DESCRIPTION OF THE TASK |
From the line holding "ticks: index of" to the final line of the entries, set down each line exactly, including both, and nothing more.

DATASET |
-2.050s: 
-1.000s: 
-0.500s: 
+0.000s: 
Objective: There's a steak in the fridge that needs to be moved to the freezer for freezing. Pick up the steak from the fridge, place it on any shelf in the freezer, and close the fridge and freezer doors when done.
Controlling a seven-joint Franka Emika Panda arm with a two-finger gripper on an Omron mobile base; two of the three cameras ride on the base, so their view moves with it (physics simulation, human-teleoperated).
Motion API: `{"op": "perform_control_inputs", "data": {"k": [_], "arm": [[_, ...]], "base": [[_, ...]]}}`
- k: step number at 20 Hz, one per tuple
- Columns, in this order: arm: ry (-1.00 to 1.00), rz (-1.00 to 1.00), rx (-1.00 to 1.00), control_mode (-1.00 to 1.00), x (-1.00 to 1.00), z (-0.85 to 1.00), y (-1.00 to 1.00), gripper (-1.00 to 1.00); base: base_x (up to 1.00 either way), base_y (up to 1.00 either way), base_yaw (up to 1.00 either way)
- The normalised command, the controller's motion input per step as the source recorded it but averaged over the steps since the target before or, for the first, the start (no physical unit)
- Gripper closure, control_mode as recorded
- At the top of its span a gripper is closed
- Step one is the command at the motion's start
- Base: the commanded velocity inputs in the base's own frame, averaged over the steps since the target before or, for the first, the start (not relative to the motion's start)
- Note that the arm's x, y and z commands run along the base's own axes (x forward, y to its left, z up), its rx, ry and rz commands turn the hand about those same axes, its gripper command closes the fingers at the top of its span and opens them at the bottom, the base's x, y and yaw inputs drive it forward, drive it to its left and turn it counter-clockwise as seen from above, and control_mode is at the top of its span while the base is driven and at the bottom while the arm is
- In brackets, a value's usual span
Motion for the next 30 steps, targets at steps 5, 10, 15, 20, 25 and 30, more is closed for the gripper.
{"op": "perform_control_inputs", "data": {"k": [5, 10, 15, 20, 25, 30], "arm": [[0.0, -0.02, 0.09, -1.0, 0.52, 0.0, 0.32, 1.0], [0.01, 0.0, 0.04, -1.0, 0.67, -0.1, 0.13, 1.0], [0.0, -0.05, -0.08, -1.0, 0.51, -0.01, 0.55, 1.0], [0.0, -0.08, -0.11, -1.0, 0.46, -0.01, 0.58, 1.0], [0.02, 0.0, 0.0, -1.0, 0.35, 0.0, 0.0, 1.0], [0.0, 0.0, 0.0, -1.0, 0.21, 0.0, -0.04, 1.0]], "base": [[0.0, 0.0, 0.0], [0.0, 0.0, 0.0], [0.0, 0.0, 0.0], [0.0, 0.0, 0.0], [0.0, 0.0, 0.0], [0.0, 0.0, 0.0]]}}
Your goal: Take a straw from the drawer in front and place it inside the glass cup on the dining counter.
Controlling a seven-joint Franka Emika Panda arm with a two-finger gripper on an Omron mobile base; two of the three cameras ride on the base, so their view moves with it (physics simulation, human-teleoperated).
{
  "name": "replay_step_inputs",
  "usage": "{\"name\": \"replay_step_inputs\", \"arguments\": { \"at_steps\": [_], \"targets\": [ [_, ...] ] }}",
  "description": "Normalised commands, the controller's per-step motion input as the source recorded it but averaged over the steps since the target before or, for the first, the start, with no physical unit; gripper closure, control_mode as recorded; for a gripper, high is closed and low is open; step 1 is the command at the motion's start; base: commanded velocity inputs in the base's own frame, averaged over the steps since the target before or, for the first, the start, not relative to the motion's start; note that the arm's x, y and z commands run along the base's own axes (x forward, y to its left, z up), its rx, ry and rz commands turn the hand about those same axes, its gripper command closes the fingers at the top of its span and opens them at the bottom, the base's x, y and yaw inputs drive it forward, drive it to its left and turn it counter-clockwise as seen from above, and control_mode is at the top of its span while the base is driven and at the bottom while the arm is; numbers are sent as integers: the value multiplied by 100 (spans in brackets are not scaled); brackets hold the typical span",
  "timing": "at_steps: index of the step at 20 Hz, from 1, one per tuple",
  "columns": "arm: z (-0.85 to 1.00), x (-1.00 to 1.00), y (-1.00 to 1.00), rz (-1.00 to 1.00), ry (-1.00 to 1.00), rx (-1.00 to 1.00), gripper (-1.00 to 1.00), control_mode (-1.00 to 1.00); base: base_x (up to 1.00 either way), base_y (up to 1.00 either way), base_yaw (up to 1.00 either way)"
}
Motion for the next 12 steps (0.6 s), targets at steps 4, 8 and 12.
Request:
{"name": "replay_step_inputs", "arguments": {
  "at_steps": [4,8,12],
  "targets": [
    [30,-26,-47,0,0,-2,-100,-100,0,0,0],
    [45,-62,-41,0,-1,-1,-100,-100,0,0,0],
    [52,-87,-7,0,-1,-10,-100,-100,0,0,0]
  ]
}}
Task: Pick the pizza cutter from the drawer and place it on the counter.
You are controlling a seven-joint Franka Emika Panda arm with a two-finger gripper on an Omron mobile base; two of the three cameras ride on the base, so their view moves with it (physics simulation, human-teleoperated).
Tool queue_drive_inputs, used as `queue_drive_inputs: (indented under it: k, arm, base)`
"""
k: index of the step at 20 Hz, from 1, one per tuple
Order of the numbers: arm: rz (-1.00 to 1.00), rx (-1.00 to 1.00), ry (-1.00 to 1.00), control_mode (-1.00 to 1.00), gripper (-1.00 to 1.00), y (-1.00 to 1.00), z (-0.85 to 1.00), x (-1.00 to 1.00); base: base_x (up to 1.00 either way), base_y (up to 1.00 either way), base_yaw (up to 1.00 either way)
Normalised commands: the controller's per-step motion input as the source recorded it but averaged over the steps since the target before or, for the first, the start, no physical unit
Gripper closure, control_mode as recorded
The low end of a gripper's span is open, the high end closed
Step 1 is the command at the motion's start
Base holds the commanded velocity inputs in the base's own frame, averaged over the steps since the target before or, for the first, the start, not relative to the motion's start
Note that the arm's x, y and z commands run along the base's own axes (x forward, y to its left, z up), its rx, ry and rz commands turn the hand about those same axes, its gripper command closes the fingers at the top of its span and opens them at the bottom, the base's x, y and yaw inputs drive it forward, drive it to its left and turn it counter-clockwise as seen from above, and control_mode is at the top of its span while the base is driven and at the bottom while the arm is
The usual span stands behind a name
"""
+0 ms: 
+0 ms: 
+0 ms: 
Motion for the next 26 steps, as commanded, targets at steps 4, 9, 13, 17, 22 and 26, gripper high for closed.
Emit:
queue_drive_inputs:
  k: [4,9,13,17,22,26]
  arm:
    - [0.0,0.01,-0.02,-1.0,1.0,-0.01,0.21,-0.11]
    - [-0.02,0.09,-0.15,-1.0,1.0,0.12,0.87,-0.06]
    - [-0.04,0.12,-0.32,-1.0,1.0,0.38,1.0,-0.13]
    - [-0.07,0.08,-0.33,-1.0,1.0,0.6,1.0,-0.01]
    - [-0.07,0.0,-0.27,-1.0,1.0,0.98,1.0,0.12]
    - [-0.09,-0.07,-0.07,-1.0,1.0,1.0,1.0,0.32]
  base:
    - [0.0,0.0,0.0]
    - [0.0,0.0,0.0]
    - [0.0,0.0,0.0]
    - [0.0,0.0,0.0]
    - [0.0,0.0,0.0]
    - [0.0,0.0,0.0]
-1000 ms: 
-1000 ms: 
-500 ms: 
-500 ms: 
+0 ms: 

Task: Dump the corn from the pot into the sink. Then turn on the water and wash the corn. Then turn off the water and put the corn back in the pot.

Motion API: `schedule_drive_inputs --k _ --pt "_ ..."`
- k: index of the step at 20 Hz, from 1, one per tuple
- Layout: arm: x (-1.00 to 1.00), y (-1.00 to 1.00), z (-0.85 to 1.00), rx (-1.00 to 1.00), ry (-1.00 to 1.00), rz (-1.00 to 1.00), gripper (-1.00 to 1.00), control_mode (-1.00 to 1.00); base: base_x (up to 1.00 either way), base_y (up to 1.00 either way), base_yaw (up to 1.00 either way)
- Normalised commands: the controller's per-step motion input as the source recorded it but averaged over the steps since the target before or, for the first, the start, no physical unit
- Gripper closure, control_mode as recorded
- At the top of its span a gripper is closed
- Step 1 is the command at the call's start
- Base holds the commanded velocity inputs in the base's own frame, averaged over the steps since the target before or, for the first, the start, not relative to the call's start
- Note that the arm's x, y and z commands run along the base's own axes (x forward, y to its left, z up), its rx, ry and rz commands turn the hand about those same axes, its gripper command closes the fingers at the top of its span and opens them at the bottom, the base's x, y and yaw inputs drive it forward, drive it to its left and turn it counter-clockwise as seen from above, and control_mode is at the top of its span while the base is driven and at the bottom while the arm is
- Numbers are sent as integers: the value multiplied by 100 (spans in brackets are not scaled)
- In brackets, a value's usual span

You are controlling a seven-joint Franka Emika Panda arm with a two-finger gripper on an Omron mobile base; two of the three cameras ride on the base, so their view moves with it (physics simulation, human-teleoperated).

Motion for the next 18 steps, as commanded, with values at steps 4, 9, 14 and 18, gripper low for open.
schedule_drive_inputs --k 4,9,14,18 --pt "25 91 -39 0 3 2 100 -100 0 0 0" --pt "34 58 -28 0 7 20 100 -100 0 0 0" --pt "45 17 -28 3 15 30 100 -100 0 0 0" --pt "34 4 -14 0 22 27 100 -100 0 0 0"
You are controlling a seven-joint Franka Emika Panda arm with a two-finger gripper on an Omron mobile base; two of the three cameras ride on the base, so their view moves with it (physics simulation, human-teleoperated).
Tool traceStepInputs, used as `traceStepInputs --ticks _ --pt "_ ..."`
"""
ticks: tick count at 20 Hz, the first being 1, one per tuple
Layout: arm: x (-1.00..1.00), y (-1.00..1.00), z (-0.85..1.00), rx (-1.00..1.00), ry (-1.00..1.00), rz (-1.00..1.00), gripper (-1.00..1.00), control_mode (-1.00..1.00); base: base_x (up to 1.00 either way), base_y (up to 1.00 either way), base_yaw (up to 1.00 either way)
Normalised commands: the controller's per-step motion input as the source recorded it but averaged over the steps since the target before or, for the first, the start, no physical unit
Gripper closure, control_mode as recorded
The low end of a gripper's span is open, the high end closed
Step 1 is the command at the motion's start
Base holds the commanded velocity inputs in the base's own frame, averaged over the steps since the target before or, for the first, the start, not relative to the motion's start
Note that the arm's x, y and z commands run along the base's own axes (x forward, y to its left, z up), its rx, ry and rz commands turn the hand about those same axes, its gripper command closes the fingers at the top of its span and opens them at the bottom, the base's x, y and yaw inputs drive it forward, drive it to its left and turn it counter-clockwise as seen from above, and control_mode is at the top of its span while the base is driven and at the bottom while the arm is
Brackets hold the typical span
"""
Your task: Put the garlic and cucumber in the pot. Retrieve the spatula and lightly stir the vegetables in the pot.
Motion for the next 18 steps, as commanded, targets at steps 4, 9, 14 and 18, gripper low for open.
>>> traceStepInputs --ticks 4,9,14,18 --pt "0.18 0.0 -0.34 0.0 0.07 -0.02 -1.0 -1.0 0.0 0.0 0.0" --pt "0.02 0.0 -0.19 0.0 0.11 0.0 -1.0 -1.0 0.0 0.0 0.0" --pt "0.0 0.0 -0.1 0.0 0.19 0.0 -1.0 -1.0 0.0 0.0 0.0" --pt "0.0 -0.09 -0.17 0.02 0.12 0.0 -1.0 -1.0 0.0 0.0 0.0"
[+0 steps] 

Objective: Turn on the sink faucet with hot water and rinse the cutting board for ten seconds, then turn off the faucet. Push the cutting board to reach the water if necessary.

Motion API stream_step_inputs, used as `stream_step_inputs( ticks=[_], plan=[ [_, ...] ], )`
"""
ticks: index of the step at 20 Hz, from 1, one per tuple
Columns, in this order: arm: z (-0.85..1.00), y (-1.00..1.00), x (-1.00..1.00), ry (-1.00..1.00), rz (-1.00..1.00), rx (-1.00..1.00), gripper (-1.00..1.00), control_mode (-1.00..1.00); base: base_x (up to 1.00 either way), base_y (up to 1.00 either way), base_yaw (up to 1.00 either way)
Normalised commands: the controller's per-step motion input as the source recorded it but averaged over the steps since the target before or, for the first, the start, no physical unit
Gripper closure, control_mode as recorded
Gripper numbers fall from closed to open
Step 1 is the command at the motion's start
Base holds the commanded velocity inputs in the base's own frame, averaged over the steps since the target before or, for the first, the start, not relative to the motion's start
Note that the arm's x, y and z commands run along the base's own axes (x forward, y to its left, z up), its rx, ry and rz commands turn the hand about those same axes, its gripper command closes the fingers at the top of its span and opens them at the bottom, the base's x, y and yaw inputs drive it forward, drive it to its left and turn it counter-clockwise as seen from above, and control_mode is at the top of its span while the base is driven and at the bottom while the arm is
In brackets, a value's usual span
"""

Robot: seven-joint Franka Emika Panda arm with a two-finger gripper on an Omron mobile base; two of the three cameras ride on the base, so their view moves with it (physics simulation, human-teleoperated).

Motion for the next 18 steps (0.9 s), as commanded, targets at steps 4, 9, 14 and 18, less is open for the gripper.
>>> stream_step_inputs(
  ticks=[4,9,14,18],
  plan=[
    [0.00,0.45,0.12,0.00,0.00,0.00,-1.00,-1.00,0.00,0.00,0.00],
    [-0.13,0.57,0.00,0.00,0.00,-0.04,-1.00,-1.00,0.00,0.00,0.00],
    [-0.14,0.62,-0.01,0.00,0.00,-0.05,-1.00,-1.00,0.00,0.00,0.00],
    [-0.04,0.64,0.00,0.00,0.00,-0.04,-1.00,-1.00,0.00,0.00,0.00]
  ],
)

RESULT OF THIS EXERCISE |
ticks: index of the step at 20 Hz, from 1, one per tuple
Columns, in this order: arm: z (-0.85..1.00), y (-1.00..1.00), x (-1.00..1.00), ry (-1.00..1.00), rz (-1.00..1.00), rx (-1.00..1.00), gripper (-1.00..1.00), control_mode (-1.00..1.00); base: base_x (up to 1.00 either way), base_y (up to 1.00 either way), base_yaw (up to 1.00 either way)
Normalised commands: the controller's per-step motion input as the source recorded it but averaged over the steps since the target before or, for the first, the start, no physical unit
Gripper closure, control_mode as recorded
Gripper numbers fall from closed to open
Step 1 is the command at the motion's start
Base holds the commanded velocity inputs in the base's own frame, averaged over the steps since the target before or, for the first, the start, not relative to the motion's start
Note that the arm's x, y and z commands run along the base's own axes (x forward, y to its left, z up), its rx, ry and rz commands turn the hand about those same axes, its gripper command closes the fingers at the top of its span and opens them at the bottom, the base's x, y and yaw inputs drive it forward, drive it to its left and turn it counter-clockwise as seen from above, and control_mode is at the top of its span while the base is driven and at the bottom while the arm is
In brackets, a value's usual span
"""

Robot: seven-joint Franka Emika Panda arm with a two-finger gripper on an Omron mobile base; two of the three cameras ride on the base, so their view moves with it (physics simulation, human-teleoperated).

Motion for the next 18 steps (0.9 s), as commanded, targets at steps 4, 9, 14 and 18, less is open for the gripper.
>>> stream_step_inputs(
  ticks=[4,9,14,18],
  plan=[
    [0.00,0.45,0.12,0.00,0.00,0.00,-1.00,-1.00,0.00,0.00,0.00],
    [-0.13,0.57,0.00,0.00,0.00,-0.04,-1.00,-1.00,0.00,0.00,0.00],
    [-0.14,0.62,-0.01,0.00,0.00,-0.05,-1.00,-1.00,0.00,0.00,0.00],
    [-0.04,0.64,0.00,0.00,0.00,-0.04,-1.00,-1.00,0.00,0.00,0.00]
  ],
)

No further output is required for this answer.